Structure and Function: The defining feature of globins is the globin fold, a conserved three-dimensional structure consisting predominantly of alpha-helices. This fold creates a hydrophobic pocket where the heme group is reversibly bound. The iron atom within the heme is the site of oxygen binding. While oxygen binding is their primary and most well-known function, some globins can also bind other small molecules like nitric oxide (NO) or carbon monoxide (CO). They play crucial roles in oxygen transport, storage, and sensing, as well as in detoxification processes.
Key Examples: The most prominent and well-studied members of the globin family include:
- Hemoglobin (Hb): Found in red blood cells of vertebrates, hemoglobin is responsible for transporting oxygen from the lungs to the tissues and facilitating the transport of carbon dioxide back to the lungs. It is a tetrameric protein, typically composed of two alpha-globin and two beta-globin subunits, each binding a heme group.
- Myoglobin (Mb): Primarily found in muscle tissue, myoglobin serves as an oxygen storage protein. It is a monomeric protein, storing oxygen that can be released to support muscle activity during periods of high demand.
- Neuroglobin (Ngb): Expressed in the brain and retina, neuroglobin is thought to play a role in oxygen homeostasis and neuroprotection, particularly under conditions of hypoxia or oxidative stress.
- Cytoglobin (Cygb): Widely distributed in various tissues, cytoglobin's precise functions are still under investigation, but it is implicated in oxygen sensing, nitric oxide metabolism, and protection against oxidative stress.

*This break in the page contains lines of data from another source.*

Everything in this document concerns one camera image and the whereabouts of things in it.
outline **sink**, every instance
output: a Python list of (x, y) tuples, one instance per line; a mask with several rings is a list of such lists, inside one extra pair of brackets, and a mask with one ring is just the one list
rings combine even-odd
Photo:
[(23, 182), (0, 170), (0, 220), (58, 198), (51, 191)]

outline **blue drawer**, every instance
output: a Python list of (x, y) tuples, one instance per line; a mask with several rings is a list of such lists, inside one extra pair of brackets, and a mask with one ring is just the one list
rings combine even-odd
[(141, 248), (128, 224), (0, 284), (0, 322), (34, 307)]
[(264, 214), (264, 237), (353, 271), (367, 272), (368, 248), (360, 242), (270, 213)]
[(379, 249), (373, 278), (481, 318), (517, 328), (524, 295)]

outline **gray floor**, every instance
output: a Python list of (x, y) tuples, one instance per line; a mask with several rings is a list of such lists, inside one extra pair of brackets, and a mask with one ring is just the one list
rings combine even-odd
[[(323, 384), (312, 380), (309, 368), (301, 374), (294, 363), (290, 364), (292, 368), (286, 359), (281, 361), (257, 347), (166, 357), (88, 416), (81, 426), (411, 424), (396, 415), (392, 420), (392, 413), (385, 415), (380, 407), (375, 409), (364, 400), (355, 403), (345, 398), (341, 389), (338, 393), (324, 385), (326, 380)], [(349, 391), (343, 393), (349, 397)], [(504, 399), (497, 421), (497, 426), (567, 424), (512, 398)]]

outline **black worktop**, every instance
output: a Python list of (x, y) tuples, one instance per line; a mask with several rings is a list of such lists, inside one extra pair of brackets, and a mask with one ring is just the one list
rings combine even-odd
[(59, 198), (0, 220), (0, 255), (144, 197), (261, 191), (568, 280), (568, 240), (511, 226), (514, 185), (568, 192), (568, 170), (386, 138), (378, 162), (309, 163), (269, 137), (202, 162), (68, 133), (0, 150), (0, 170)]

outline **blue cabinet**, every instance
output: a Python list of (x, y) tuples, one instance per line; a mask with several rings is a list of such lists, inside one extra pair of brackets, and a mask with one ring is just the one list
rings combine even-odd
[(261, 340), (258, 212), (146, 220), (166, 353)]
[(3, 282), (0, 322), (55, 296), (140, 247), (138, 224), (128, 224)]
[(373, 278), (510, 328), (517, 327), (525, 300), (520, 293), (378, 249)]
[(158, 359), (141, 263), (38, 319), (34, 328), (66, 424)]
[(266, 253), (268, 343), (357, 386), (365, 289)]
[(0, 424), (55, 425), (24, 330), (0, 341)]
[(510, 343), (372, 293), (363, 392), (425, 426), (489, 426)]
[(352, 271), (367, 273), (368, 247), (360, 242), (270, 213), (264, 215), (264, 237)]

Evolutionary Significance: Globins are ancient proteins, highly conserved throughout evolution, found in virtually all forms of life, including bacteria, archaea, fungi, plants, and animals. Their widespread presence and diverse functions underscore their fundamental importance in biological systems for managing oxygen and other gaseous molecules essential for cellular respiration and survival.